Langit di sore itu membawa cahaya di beranda, aku menyaksikan orang-orang kantoran pulang membawa letih tak hanya karena pekerjaan tetapi juga karena jalanan begitu penuh, sesak dan berdebu. Satu di antara pengendara, rupanya datang menemuiku, kami sama-sama mencelupkan amarah dalam gelas kopi hangat, aku turut merasakan riuh kendaraan yang menjadi keringat di halaman depan rumah.
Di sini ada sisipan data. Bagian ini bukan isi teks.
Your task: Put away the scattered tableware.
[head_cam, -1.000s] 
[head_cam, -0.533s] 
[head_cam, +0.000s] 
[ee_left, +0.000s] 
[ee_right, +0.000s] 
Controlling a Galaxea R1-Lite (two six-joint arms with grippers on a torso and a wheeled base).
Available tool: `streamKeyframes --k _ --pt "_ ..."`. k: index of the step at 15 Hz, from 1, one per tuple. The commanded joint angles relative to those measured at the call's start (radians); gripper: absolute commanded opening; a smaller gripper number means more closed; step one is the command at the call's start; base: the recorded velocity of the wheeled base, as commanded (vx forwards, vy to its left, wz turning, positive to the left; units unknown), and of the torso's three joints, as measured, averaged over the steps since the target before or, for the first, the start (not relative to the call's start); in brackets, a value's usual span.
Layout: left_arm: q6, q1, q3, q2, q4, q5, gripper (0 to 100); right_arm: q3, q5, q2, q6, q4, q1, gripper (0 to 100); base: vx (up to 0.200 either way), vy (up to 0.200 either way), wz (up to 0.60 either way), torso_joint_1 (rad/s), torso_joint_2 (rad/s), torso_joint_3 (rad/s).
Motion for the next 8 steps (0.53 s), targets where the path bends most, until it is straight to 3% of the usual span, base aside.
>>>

Tentang lelaki di sore itu, rupanya datang membawa kabar, atas dirinya penuh dengan kewanitaan dari negeri yang jauh di seberang pulau, tempat rajaku dulu diasingkan.Â
Ia mengelus dada melihat bunga-bunga kekeringan, wanita betul rupanya dia dalam hatinya. Katanya ia ingin hujan setelah mengelap keringat di bulu-bulu dadanya dan juga pada hidungnya yang mancung itu. Sepertinya dia peranakan Buton dengan Belanda yang tak menyimpan dendam pada penjajah. Sementara diriku penuh dengan amarah.
; Sepertinya kau juga butuh hujan seperti jalan raya, atau embun saja untuk mendinginkan ubunmu Ming.
Tubuhku remuk dan kaku saat tanyanya kepadaku atas hujan atau embun itu.